Hydrologically influenced surface deformation and seismicity

In Fig. 6, we investigate the relationship between continental water storage, surface deformation and seismicity. We combine time series for the seismicity rate in the Reelfoot region, vertical-component GPS displacements at site PTGV, Mississippi river stage data from a river gauge at New Madrid, GRACE-observed loading and calculated stress changes induced by the GRACE loads on the principal faults, and assess the presence of common temporal modes in these data. A strong correlation is observed between all time series, with the correspondence between GRACE loading and Mississippi river stage confirming the hydrological origin of the loading signal. We also see a good correlation between the peak in seismicity rate, and the peak in the predicted stress amplitudes on the fault system, as derived from GRACE data. This demonstrates that despite the long wavelength of the GRACE observation data, it is sufficient to image the causative load changes capable of driving the variation in seismicity on an individual fault system. Annual stacks reveal a strong correlation between GPS displacement and seismicity, with a peak in JASO and a trough in JFMA, and an anti-correlation between the seismicity, and river stage and GRACE loading, with minimum load corresponding to maximum seismicity.

Fig. 6
figure 6

Data time series annual stacks and M-SSA analysis. a Seismicity rate for the Reelfoot fault region (Fig. 1). b Vertical-component GPS displacements from site PTGV (black points), with 0.2-year running average (red). See Fig. 1a for site location. c River stage observations from New Madrid (orange triangle, Fig. 1a) with 0.2-year running average (red). d GRACE gravity observations for the New Madrid region. e Calculated Coulomb failure stress variations from GRACE loading variations for the Reelfoot fault (red) and Cottonwood grove fault (blue). f Earthquake frequency histogram, stacked on an annual timescale (as in Fig. 3d). gj, as in be, but stacked on an annual timescale. Curves are a best-fit four-component annual Fourier series to the stacked data. kn The first three principal components for seismicity rate, GPS displacement, river stage and GRACE gravity, respectively, as determined from Multi-channel Singular Spectrum Analysis (see Methods) on the time period common to all data time series (green dashed lines, ae). PCs 1 and 2 are both approximately annual, and are shown combined. PC 3 is a longer-term multi-annual signal common to all four data time series Ed: Please ask the authors to edit the title of figure 6 to remove.

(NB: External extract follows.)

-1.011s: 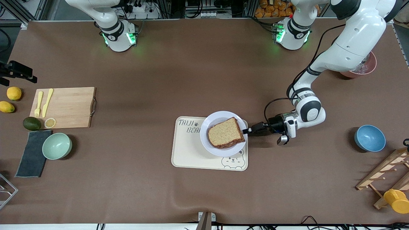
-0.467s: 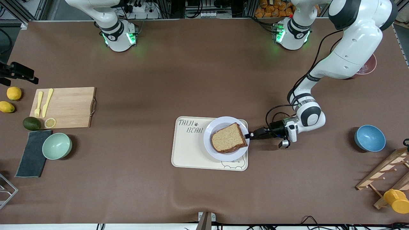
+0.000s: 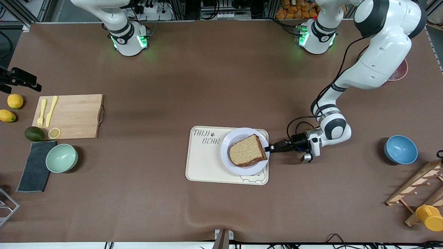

To probe beyond the initially identified annual signal, we apply Multi-channel Singular Spectrum Analysis (M-SSA)44,45 to the four observational datasets (seismicity rate, vertical-component displacement at PTGV, river stage, GRACE equivalent water height; see Methods) for the 10-year period (2002.6–2012.6) where they overlap. This form of principal component analysis simultaneously takes advantage of the spatial and temporal correlations in time series to extract empirical orthogonal basis functions that represent their common modes of spatiotemporal variability. A significant benefit of this method is to allow extracting oscillations and non-linear trends without a priori knowledge about their period and amplitude or their spatiotemporal structures46. Figure 6k–n shows the three most significant principal components from the four data series. Component pair 1 and 2 represents an oscillation of approximately annual period, and, as with the annual stacks in Fig. 6f–i, show a strong (anti-)correlation between the seismicity, surface displacement, GRACE load and river stage. In addition, we identify a third component showing a multi-annual, non-linear trend common to all four data series. Once detected by M-SSA, this multi-annual component can be identified visually on the actual time series (Fig. 6a–d), in particular in the seismicity rate and GPS displacement. This multi-annual signal shows the same (anti-)correlation between the seismicity, surface displacement, GRACE load and river stage as the annual one. It therefore appears that both an annual and multi-annual hydrological signal are present, and have an impact on surface displacements and seismicity rates.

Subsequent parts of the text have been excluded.